On the mean streets, 2009 played much like a televised police procedural drama, with one popular performer seeing release from prison, twins sentenced for burglary, a hot commodity sent up for his role in a gruesome debt-collection scheme, a former insider losing his freedom for life as the result of a lover’s quarrel, and a pair of escort-performer-producers consigned to the big house for the grisly murder of a rival.

Gay-for-pay performer Mark Dalton returned to society in February after two years of serial incarcerations on drug and domestic violence charges. Immediately he began seeking on-stage appearances, and in June announced a willingness to return to film.

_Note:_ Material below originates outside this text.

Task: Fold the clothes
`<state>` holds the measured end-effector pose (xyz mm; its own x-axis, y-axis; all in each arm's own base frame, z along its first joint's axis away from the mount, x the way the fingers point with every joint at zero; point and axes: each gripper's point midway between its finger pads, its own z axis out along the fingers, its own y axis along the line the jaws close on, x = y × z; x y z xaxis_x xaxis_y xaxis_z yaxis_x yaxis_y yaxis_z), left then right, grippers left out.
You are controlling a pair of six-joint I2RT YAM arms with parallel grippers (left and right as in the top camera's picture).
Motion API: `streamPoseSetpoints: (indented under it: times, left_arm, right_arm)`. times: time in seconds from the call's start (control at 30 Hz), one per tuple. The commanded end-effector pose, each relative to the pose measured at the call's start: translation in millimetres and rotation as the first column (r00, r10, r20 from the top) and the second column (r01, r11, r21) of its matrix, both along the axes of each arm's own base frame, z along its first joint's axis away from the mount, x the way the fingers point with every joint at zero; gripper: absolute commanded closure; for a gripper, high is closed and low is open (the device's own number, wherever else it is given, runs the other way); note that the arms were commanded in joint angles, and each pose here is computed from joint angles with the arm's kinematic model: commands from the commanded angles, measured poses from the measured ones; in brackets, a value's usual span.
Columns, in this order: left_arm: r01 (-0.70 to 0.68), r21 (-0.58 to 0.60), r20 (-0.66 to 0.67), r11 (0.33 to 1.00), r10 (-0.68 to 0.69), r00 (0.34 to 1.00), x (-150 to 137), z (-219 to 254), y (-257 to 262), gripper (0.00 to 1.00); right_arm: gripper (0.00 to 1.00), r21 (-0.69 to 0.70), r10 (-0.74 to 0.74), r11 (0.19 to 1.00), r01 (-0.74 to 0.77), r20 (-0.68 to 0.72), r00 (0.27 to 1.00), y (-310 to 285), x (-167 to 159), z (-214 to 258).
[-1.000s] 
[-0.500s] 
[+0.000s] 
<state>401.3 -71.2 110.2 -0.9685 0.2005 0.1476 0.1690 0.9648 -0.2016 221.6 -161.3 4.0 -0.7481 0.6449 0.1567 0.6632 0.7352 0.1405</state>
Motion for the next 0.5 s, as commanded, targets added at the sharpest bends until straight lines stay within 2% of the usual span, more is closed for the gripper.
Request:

Taleon and Keyontili Goffney, whom the media dubbed “the gay-porn burglar twins,” were sentenced in July and August, respectively, after committing a series of rooftop burglaries in Philadelphia. In a spectacular example of parenting by example, their mother was accused of serving as a lookout during her offspring’s escapades. Taleon Goffney, who performed as “Teyon” on a number of ethnic websites and pleaded guilty to masterminding the crime spree, will serve 3-8 years behind bars. His brother, who often performed with “Teyon” as “Keyon,” was sentenced to two days in jail plus four years’ probation because unlike his identical twin, Keyontili Goffney had no prior criminal record.

GAYVN Award-winning performer Nickolay Petrov in February was taken out of circulation for 20 years when his alter-ego, Edmon Vardanyan, traded a lengthy prison term for the $5,000 he said he was paid to intercede in a bizarre family dispute that nearly turned deadly. Vardanyan was convicted of committing four brutal attacks on an immigrant couple as part of an unsuccessful attempt to secure repayment of a debt.

Timothy Boham, better known as gay adult performer Marcus Allen, rode his family dispute all the way to a life sentence when he killed the male lover he met while working as an escort. Reportedly motivated by a desire to relocate to South America with the $400,000 he expected to find in the dead man’s safe, Boham never will be eligible for parole. Testimony from his mother, sister and a former girlfriend sealed his fate.

In March, a grisly murder mystery that held the gay adult industry spellbound for more than two years came to a resolution when Harlow Cuadra narrowly escaped the death penalty for murdering Cobra Video owner Bryan Kocis. Both Cuadra and his former lover and partner in crime, Joseph Kerekes, were sentenced to life without parole after Kerekes pleaded guilty to and Cuadra was convicted of charges they nearly decapitated Kocis and then burned his body in what was characterized at alternating moments as a contractual dispute over performer Brent Corrigan and a jealous rage over a lover’s infidelity.

This article originally ran in the December 2009 issue of AVN.